On Mon, 2006-07-10 at 00:59 -0700, Erick Tryzelaar wrote:

Here are some thoughts on additional requirements/priorities:

1. Variable length Array support. 
*********************************

Felix currently supports
fixed length arrays as a special kind of tuple.

A C++ style 'vector' raises several issues:

(a) it can't be done without changes to the garbage collector.
The reason is, there is a difference between allocated storage
and used storage. The collector must only scan used storage,
but the allocator must manage the lot.

(b) Thread safety.

(c) Extension. C++ vector is a nasty compromise: you can
reserve storage and grow up to the reserved size, but after
that you need a new allocation and copying the objects.
Since reallocation is the 'default' and only avoided by 
carefully reserving enough storage at the right times,
vector is only 'safe' to use by indexing, not 
with iterators/pointers.

Felix currently supports movable objects though!

In addition, we can add a new method 'reserve_address_space()',
which is like reserve(), but it doesn't reserve memory, only
address space. We can then extend the array with mmap, without
invalidating any iterators or requiring a global collector
scan to move objects.

2. Better performing representations of variants.
*************************************************

At present, a general variant is represented by a _uctor_
which is like this:

struct _uctor_ {
  int variant;
  void *data;
};

The data must point to a heap allocated object. The sharing
semantics is NOT defined. Note that a new variant constructor
currently always copies the data, however the copy is only
shallow, and therefore doesn't prevent, for example, sharing
of the tails of a list.

If a variant has no argument (or only a unit), then data is 
set to NULL.

In the special case all the variants have no arguments (or only
unit argument), the variant type is called an enumeration.
In this case, a plain 'int' is used as the representation.

This situation can be improved considerably.

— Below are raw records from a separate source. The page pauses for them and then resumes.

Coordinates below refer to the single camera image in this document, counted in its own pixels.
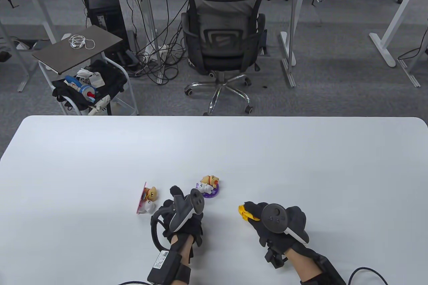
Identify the pink base bear ornament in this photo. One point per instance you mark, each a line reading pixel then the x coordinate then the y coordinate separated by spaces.
pixel 147 201

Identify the white power strip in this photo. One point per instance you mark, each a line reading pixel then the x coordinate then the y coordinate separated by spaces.
pixel 160 51

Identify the black computer tower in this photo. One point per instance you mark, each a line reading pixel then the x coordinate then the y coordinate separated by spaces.
pixel 107 14

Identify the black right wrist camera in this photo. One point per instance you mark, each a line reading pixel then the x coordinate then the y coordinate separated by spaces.
pixel 329 268

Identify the purple base bear ornament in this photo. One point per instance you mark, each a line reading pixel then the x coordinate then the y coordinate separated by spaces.
pixel 209 186

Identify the black white controller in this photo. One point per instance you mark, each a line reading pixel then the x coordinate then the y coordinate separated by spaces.
pixel 274 218
pixel 182 213

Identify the person's left forearm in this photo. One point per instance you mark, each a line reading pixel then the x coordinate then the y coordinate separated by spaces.
pixel 180 243

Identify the black mesh office chair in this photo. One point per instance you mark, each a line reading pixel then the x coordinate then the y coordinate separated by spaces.
pixel 220 61

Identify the yellow cleaning cloth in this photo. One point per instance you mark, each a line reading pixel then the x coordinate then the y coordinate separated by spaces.
pixel 243 213

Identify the white earphones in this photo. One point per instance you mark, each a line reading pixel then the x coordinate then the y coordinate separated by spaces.
pixel 74 43

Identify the black bag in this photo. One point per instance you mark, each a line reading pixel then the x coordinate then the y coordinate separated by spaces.
pixel 110 78

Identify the person's left hand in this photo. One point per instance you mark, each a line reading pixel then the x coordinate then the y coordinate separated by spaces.
pixel 175 191

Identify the person's right forearm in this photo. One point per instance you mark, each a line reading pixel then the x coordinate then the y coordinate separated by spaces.
pixel 301 261

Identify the side cart with grey top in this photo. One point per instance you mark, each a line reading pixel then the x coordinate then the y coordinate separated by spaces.
pixel 77 47

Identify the person's right hand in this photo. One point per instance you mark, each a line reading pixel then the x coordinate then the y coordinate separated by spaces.
pixel 296 218

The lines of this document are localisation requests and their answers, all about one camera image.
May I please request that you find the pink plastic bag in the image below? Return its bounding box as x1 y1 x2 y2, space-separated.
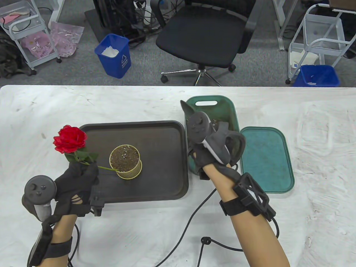
22 31 53 59
50 21 85 58

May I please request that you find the black backpack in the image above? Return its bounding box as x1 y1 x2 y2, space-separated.
0 33 36 78

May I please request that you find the person's left hand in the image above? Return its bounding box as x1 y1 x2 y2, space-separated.
55 163 100 217

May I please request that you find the black computer tower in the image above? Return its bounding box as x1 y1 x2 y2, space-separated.
93 0 139 30

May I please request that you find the white crumpled paper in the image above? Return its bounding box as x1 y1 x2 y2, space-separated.
101 46 119 58

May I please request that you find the red artificial rose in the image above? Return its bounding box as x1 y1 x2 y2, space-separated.
53 125 120 172

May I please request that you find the white wire cart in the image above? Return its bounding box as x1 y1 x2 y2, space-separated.
286 4 356 85
0 0 61 70

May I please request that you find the dark brown plastic tray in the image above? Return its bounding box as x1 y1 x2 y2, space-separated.
79 120 189 204

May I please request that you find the black wrist strap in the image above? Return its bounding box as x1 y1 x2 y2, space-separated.
27 226 74 266
219 172 277 222

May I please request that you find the person's left forearm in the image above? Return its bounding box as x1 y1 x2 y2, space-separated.
35 214 79 267

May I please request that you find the grey handheld controller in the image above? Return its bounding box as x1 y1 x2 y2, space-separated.
186 112 246 165
22 175 57 222

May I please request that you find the black floor mat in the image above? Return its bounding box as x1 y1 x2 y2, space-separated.
84 8 145 43

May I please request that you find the yellow ribbed flower pot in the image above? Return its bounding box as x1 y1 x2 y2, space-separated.
109 145 143 180

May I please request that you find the blue waste bin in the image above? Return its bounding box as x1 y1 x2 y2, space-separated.
293 65 340 87
94 33 132 79

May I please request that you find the black office chair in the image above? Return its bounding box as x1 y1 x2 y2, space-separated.
150 0 257 86

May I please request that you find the green plastic bin lid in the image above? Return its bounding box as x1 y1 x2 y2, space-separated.
240 127 295 194

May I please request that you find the person's right forearm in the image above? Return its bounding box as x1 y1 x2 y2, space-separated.
202 164 290 267

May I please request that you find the green plastic bin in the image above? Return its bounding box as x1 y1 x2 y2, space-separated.
185 95 241 176

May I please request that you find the green plastic trowel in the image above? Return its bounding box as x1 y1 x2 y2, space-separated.
180 100 196 118

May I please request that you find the person's right hand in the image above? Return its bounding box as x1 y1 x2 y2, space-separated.
188 145 242 181

For example,
suppose heap pointers are allocated on 16 byte boundaries,
then the 4 low bits of the heap pointer will always be zero.
Thus, we can pack the variant code and the object address
into a single machine word (of pointer size) provided the
number of variants is less than or equal to 16.

In addition, since Felix is a whole program analyser,
it can discover which variant cases are actually used,
and eliminated those that are not, reducing the count.
It can also throw out pattern matches for those cases.
There needs to be a way to inhibit this, at least for
modelling C compatible variants and where a particular
layout is required .. for example for svc calls, the
driver variant codes must match those in the library.

In addition, for some small arguments, instead of a
variant code and a pointer, we could put the data
in place of the pointer: for example even a 64 bit
integer will fit in the space of a pointer so we could
use

        struct _int_ctor_ {
                int variant;
                long data;
        }

instead of a _uctor_. Indeed, we can probably do
even better .. since int is 4 bytes and long is 8,
there's a chance the variant is 8 byte aligned anyhow,
and we're wasting 4 bytes. 

Of course, again we might be able to pack the variant
code and data.


3. Reduced GC overhead.
***********************

Felix gc currently uses 48 bytes of overhead per heap
object on an AMD64. for a linked list with optimised
variant as in (2), only 1 word (8 bytes) is required
for the user data.

Some way to reduce the overhead is needed. Boehm GC
only uses 1 bit, Ocaml uses between 0 bits and 1 word.

It may also be interesting to consider using a trie
to find pointers. Basically an 8 byte pointer can
be represented by 7 levels of page tables of 256 entries,
plus an array of 256 bits (less with alignment taken
into account).

Apart from asking 'is this a heap allocated pointer',
we can change the 256 bits to 256 pointers to 
memory descriptors .. and thus have zero overhead
on the actual heap.

If we organise 'like' objects to be in contiguous
storage, we can get away with one descriptor for
all objects of the same type (the address will
tell the type).

Allocation is roughly like Knuth's buddy system.
The page table stuff can also be limited to a fixed
extent with overflow as normal. This is basically
an advanced version of the arena allocator.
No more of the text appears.